▶ WORK INSTRUCTION
A single number is required: how many lines below include the string "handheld".

▶ THE INPUT
Start of Block

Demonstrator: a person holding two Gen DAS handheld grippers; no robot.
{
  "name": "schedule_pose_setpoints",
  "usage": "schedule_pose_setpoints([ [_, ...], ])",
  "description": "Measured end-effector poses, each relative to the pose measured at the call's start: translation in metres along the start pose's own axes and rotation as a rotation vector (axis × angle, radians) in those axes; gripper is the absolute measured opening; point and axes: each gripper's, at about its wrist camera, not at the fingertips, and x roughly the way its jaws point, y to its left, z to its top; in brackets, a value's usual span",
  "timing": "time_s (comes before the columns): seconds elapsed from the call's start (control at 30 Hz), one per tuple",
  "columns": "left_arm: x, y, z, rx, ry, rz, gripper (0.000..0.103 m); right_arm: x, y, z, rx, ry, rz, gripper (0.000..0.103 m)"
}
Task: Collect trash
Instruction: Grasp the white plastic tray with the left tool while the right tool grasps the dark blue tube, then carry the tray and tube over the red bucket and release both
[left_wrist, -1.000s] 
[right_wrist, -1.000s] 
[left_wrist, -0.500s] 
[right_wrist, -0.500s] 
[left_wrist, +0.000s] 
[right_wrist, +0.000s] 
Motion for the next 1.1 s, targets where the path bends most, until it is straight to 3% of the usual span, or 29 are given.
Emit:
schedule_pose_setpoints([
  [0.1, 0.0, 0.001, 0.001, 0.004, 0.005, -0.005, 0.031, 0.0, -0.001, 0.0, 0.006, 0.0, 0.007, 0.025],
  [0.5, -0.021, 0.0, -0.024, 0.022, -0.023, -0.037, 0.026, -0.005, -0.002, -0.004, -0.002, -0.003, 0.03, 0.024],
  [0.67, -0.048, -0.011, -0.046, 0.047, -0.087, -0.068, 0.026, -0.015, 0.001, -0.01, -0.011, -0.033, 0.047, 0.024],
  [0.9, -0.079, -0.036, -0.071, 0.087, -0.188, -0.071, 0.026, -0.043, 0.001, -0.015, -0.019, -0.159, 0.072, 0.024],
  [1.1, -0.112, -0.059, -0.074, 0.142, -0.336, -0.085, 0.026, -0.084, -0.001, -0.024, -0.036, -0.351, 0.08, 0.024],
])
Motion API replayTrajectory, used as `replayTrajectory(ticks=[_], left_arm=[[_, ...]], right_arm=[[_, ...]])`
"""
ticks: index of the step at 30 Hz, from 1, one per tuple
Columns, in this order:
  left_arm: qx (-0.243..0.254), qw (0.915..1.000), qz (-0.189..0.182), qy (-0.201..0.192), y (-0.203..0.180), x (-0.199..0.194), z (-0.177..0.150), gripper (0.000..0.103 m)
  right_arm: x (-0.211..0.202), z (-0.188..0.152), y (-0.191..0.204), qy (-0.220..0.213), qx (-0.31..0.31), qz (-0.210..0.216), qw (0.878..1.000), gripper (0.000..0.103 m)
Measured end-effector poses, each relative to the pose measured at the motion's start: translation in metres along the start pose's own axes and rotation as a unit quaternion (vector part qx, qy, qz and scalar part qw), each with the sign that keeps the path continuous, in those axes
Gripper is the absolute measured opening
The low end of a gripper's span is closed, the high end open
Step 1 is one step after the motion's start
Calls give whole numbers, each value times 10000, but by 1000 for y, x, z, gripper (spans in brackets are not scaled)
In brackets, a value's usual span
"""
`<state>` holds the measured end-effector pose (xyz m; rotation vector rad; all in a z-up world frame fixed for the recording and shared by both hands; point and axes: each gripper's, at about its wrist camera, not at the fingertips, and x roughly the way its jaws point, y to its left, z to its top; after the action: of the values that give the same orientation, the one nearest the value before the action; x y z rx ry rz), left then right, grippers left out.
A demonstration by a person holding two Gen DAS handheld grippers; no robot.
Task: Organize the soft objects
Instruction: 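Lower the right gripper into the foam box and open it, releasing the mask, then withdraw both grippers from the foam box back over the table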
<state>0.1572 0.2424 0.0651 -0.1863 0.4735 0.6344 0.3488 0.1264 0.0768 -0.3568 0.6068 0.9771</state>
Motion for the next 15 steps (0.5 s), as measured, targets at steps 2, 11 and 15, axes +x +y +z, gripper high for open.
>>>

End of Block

▶ RESULT OF THE TASK
2